* What is expected
Starting with the first line and ending with the line that holds "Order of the", repeat the material exactly.

* Given data
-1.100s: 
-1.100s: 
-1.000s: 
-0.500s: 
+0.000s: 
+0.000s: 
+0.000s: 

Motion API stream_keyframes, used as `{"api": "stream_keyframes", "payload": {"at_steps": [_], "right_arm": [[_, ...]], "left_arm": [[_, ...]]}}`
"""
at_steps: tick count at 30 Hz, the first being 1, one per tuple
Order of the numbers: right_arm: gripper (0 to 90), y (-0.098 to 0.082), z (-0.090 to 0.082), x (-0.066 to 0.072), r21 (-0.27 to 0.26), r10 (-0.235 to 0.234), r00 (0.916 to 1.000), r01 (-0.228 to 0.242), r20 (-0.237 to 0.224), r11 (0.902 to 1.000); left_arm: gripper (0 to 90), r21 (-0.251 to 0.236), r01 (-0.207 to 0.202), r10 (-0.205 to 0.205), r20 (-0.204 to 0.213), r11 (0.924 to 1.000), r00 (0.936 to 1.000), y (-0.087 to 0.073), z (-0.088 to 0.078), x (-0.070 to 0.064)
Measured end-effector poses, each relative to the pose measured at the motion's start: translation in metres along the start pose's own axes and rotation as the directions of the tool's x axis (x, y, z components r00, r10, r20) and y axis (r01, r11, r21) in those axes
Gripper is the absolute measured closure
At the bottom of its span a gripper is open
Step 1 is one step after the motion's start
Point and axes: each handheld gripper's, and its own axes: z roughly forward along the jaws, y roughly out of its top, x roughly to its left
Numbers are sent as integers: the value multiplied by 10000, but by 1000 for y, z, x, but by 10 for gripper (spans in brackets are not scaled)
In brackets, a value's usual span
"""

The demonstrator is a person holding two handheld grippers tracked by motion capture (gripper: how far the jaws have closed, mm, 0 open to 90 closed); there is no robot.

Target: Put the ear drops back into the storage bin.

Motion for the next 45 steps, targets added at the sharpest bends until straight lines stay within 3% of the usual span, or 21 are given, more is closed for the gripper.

* Written answer
-1.100s: 
-1.100s: 
-1.000s: 
-0.500s: 
+0.000s: 
+0.000s: 
+0.000s: 

Motion API stream_keyframes, used as `{"api": "stream_keyframes", "payload": {"at_steps": [_], "right_arm": [[_, ...]], "left_arm": [[_, ...]]}}`
"""
at_steps: tick count at 30 Hz, the first being 1, one per tuple
Order of the numbers: right_arm: gripper (0 to 90), y (-0.098 to 0.082), z (-0.090 to 0.082), x (-0.066 to 0.072), r21 (-0.27 to 0.26), r10 (-0.235 to 0.234), r00 (0.916 to 1.000), r01 (-0.228 to 0.242), r20 (-0.237 to 0.224), r11 (0.902 to 1.000); left_arm: gripper (0 to 90), r21 (-0.251 to 0.236), r01 (-0.207 to 0.202), r10 (-0.205 to 0.205), r20 (-0.204 to 0.213), r11 (0.924 to 1.000), r00 (0.936 to 1.000), y (-0.087 to 0.073), z (-0.088 to 0.078), x (-0.070 to 0.064)

This output requires nothing further.